In a groundbreaking move, the National Rape Task Force is developing a system where warnings can be issued to anyone displaying "unacceptable" conduct.
They hope that by sending a strong message to people at risk of becoming perpetrators they can change behaviours, protect potential victims and stop a crime taking place.
The move is being welcomed by campaigners tackling violence against women.
Detective Superintendent Louise Raphael, of the force's Rape Task Force, said the system was in the "developmental stage".
She said the task force was inspired to look at different methods of proactive policing in a bid to prevent sex crime.
Ms Raphael said: "Prevention of rape has always been regarded as being really difficult but that doesn't mean there's things that we can't be doing, that we shouldn't be thinking about."
She used the example of a man preying on two intoxicated 16-year-old girls, which they had come across recently. Police established no criminality in the investigation but were concerned about the behaviour of the man.
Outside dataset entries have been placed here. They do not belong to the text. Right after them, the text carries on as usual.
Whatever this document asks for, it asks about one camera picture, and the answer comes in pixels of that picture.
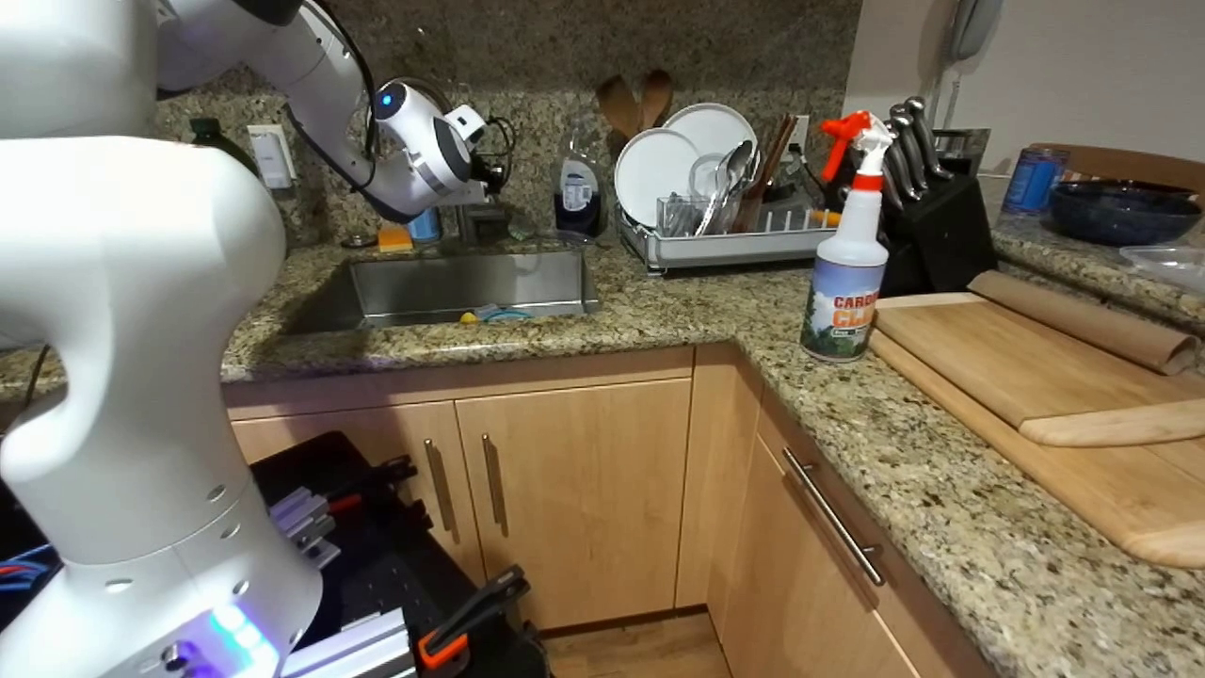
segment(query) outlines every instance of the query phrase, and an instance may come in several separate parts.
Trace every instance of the wooden cutting board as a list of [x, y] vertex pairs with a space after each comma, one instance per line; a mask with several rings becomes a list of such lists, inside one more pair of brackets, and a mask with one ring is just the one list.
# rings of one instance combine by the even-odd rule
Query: wooden cutting board
[[1205, 391], [975, 294], [877, 303], [877, 332], [1034, 446], [1205, 437]]
[[1205, 442], [1034, 446], [883, 332], [873, 332], [868, 348], [1133, 559], [1181, 570], [1205, 565]]

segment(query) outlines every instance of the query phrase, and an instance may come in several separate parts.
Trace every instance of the cabinet handle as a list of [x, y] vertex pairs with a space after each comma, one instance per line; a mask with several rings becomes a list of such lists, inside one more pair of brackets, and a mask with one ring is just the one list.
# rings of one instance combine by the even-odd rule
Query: cabinet handle
[[501, 535], [508, 535], [503, 493], [501, 493], [501, 469], [498, 469], [498, 446], [493, 446], [491, 437], [481, 437], [481, 451], [484, 451], [484, 474], [491, 474], [493, 525], [501, 529]]
[[459, 542], [445, 457], [442, 457], [442, 450], [434, 442], [422, 442], [422, 450], [424, 450], [430, 478], [437, 481], [442, 525], [445, 525], [445, 530], [450, 530], [450, 542]]
[[856, 559], [856, 565], [866, 573], [866, 582], [873, 588], [883, 588], [883, 578], [873, 570], [868, 555], [857, 548], [857, 540], [850, 535], [850, 529], [834, 515], [832, 503], [823, 498], [823, 490], [813, 478], [813, 464], [801, 464], [791, 457], [791, 450], [783, 450], [783, 464], [787, 470], [799, 478], [799, 486], [806, 490], [806, 498], [813, 503], [813, 509], [823, 515], [823, 525], [832, 529], [832, 535], [838, 540], [838, 548]]

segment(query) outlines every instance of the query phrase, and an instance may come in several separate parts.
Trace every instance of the blue bowl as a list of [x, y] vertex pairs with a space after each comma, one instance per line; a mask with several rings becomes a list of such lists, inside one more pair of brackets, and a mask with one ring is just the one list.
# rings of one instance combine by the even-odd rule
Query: blue bowl
[[1096, 247], [1151, 247], [1181, 239], [1202, 218], [1188, 188], [1143, 182], [1060, 182], [1052, 193], [1052, 226]]

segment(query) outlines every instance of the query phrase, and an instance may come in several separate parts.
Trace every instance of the red spray nozzle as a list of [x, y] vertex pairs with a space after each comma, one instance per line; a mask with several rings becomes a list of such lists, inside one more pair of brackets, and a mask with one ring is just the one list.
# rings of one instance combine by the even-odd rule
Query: red spray nozzle
[[856, 111], [838, 122], [819, 122], [819, 134], [832, 135], [823, 171], [819, 171], [819, 185], [832, 185], [838, 175], [842, 156], [850, 151], [850, 144], [863, 135], [863, 130], [868, 130], [868, 115]]

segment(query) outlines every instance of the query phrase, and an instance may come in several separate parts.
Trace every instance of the stainless steel sink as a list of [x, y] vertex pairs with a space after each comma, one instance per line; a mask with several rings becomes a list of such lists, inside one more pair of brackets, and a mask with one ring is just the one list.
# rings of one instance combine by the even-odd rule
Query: stainless steel sink
[[582, 248], [351, 260], [300, 303], [286, 332], [455, 323], [462, 312], [562, 317], [596, 307]]

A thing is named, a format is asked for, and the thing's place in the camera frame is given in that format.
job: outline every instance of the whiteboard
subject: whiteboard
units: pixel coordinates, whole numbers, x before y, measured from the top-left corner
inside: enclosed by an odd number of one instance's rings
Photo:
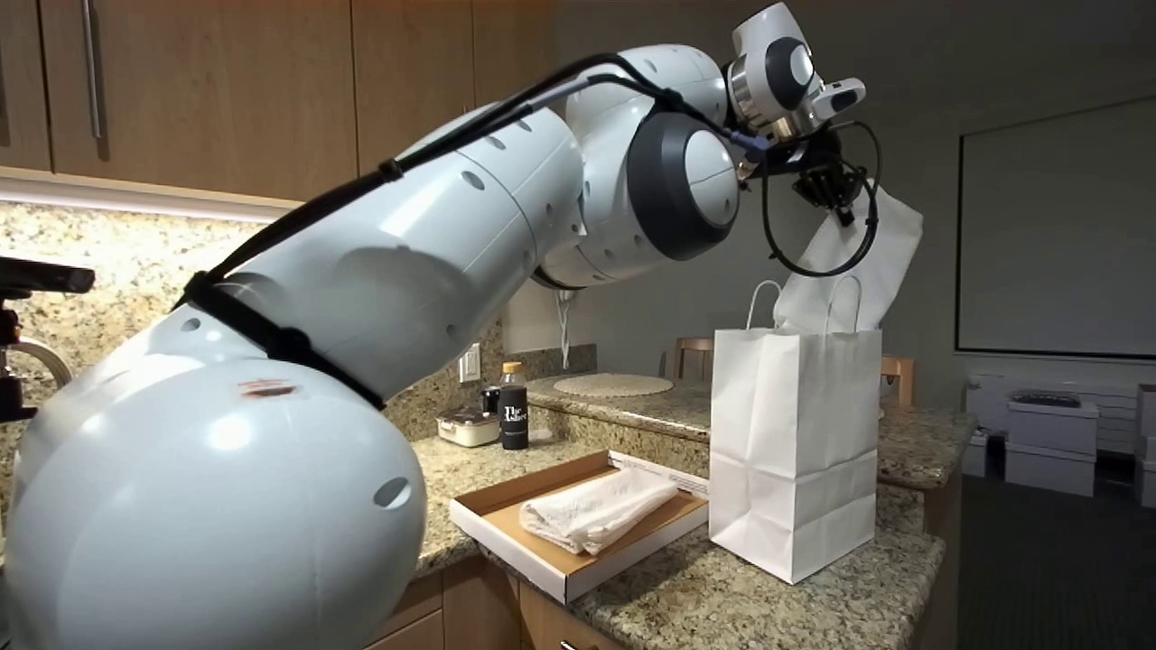
[[[1156,358],[1156,98],[961,137],[956,349]]]

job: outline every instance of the granite countertop
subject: granite countertop
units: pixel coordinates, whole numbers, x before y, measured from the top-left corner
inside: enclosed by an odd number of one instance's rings
[[[534,379],[531,406],[707,443],[707,386],[675,384],[672,390],[646,397],[572,397],[552,390],[552,384],[558,379]],[[931,491],[956,477],[964,447],[964,415],[891,409],[879,426],[879,477],[889,484]]]
[[[528,451],[411,439],[425,472],[419,574],[477,556],[448,502],[522,472],[599,451],[534,439]],[[918,491],[879,489],[879,536],[801,584],[785,584],[707,542],[704,529],[610,578],[572,610],[626,646],[905,646],[920,619],[944,542],[924,536]]]

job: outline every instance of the robotic arm
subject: robotic arm
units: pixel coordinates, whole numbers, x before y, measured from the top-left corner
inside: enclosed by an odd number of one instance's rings
[[[598,57],[289,212],[33,420],[20,646],[365,646],[425,518],[381,397],[531,275],[584,290],[723,243],[738,151],[795,149],[861,98],[772,2],[728,80],[694,46]]]

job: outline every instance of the dark bottle
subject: dark bottle
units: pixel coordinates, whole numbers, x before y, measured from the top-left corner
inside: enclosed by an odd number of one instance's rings
[[[528,386],[522,384],[522,361],[502,361],[498,426],[502,426],[502,447],[531,443],[531,406],[528,406]]]

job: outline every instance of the white paper bag
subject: white paper bag
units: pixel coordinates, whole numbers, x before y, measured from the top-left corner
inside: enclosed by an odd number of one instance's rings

The man, who was in his early 20s, had approached the girls in a takeaway shop and asked them to come back with him to a hotel.
One of the girls had gone up to a room with the man, while the other girl decided not to.
After police became involved it was established that the girl who had gone to the bedroom had no idea what happened.
Ms Raphael said: "Clearly we launched an investigation as a sexual crime, potentially a rape, and started to make inquiries. That inquiry didn't result in a crime.
"However the conduct of that individual - somebody in their early 20s, approaching two girls clearly under the influence of alcohol - that is concerning.
"If that individual is faced with the exact same circumstances next weekend I'm confident he would do exactly the same thing again.
"Those are the sort of people that we would need to have a word with and say: that conduct is completely unacceptable."
Ms Raphael said any warnings issued would only be given after a process and police would not be "reckless".
For perpetrators who are in custody in connection with a sex crime, police plan to hand them leaflets carrying the warning.
Sandy Brindley of Rape Crisis Scotland, said: "It is encouraging to see the police intervening. I can see why some people might view it as controversial but if it is targeting predatory behaviour which might result in serious consequences then the police should be involved."